● **Aim of the exercise**
Would you transcribe the whole listing exactly, minus its pictures?

● **Data section**

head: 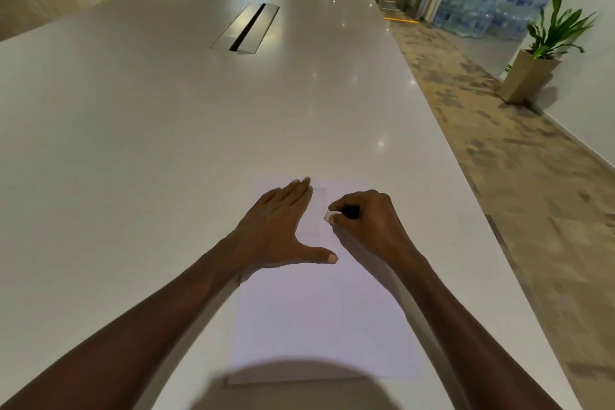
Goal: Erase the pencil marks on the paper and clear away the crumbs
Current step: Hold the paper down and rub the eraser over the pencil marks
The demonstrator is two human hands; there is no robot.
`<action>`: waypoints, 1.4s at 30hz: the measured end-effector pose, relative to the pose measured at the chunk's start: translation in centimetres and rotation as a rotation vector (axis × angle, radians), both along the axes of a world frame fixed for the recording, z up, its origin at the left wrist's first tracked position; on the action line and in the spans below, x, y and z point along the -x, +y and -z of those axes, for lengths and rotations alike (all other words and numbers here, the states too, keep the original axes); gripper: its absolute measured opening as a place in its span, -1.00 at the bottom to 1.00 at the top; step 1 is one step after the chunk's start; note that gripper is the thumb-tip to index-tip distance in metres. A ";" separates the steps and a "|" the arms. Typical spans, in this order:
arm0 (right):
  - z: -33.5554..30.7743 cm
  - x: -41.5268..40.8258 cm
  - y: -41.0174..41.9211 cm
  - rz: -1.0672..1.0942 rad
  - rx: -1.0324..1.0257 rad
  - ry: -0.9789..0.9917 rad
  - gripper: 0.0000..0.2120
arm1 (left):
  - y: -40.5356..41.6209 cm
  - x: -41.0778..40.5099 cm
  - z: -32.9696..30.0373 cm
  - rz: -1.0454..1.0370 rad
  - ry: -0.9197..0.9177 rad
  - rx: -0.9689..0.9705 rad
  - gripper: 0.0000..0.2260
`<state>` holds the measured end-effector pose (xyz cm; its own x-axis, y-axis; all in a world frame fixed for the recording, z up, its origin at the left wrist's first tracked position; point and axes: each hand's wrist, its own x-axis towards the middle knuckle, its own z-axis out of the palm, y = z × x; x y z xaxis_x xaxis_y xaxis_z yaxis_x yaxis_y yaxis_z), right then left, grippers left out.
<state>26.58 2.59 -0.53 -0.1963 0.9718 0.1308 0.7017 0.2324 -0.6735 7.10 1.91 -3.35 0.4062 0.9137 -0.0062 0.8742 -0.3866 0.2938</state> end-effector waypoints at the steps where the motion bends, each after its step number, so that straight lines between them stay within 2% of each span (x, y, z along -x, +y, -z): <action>1: 0.1 0.1 0.0 0.000 -0.014 0.000 -0.92 | 0.1 0.0 0.1 0.001 0.009 -0.009 0.17; 15: 0.4 1.8 6.3 -0.088 -0.244 -0.148 -0.88 | 0.4 0.1 0.4 0.004 0.012 -0.007 0.17; 21: 0.1 0.9 4.7 -0.124 -0.200 -0.131 -0.89 | 0.4 0.0 0.4 0.002 0.034 0.007 0.20; 26: 0.7 0.3 0.4 -0.112 -0.163 -0.147 -0.79 | 0.5 0.0 0.3 0.011 0.051 0.010 0.19; 32: 1.0 1.0 3.5 -0.084 -0.225 -0.117 -0.85 | 0.5 0.0 0.4 0.016 0.054 0.004 0.19; 37: 1.1 1.8 6.7 -0.055 -0.247 -0.174 -0.85 | 0.5 0.0 0.3 0.009 0.044 0.001 0.19; 42: 0.8 1.3 4.5 -0.055 -0.224 -0.149 -0.84 | 0.5 0.0 0.5 0.001 0.041 -0.004 0.20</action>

● **Solved exercise**
head: 
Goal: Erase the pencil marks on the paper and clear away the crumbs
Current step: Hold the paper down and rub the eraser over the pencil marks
The demonstrator is two human hands; there is no robot.
`<action>`: waypoints, 1.4s at 30hz: the measured end-effector pose, relative to the pose measured at the chunk's start: translation in centimetres and rotation as a rotation vector (axis × angle, radians), both along the axes of a world frame fixed for the recording, z up, its origin at the left wrist's first tracked position; on the action line and in the spans below, x, y and z point along the -x, +y and -z of those axes, for lengths and rotations alike (all other words and numbers here, the states too, keep the original axes); gripper: its absolute measured opening as a place in its span, -1.00 at the bottom to 1.00 at the top; step 1 is one step after the chunk's start; note that gripper is the thumb-tip to index-tip distance in metres. A ";" separates the steps and a "|" the arms. Typical spans, in this order:
arm0 (right):
  - z: -33.5554..30.7743 cm
  - x: -41.5268..40.8258 cm
  - y: -41.0174..41.9211 cm
  - rz: -1.0672..1.0942 rad
  - rx: -1.0324..1.0257 rad
  - ry: -0.9789..0.9917 rad
  - gripper: 0.0000..0.2120
arm1 (left):
  - y: -40.5356..41.6209 cm
  - x: -41.0778..40.5099 cm
  - z: -32.9696..30.0373 cm
  - rz: -1.0454..1.0370 rad
  - ry: -0.9197..0.9177 rad
  - rx: -0.9689..0.9705 rad
  - gripper: 0.0000..0.2260
`<state>` holds the measured end-effector pose (xyz cm; its own x-axis, y-axis; all in a world frame fixed for the recording, z up, its origin at the left wrist's first tracked position; point and axes: each hand's wrist, its own x-axis towards the middle knuckle, its own z-axis out of the palm, y = z × x; x y z xaxis_x xaxis_y xaxis_z yaxis_x yaxis_y yaxis_z), right then left, grippers left out.
<state>26.58 2.59 -0.53 -0.1963 0.9718 0.1308 0.7017 0.2324 -0.6735 7.10 1.91 -3.35 0.4062 0.9137 -0.0062 0.8742 -0.3866 0.2938</state> end-effector waypoints at the steps where the motion bends, each after its step number, so that straight lines between them stay within 2% of each span (x, y, z along -x, +y, -z): <action>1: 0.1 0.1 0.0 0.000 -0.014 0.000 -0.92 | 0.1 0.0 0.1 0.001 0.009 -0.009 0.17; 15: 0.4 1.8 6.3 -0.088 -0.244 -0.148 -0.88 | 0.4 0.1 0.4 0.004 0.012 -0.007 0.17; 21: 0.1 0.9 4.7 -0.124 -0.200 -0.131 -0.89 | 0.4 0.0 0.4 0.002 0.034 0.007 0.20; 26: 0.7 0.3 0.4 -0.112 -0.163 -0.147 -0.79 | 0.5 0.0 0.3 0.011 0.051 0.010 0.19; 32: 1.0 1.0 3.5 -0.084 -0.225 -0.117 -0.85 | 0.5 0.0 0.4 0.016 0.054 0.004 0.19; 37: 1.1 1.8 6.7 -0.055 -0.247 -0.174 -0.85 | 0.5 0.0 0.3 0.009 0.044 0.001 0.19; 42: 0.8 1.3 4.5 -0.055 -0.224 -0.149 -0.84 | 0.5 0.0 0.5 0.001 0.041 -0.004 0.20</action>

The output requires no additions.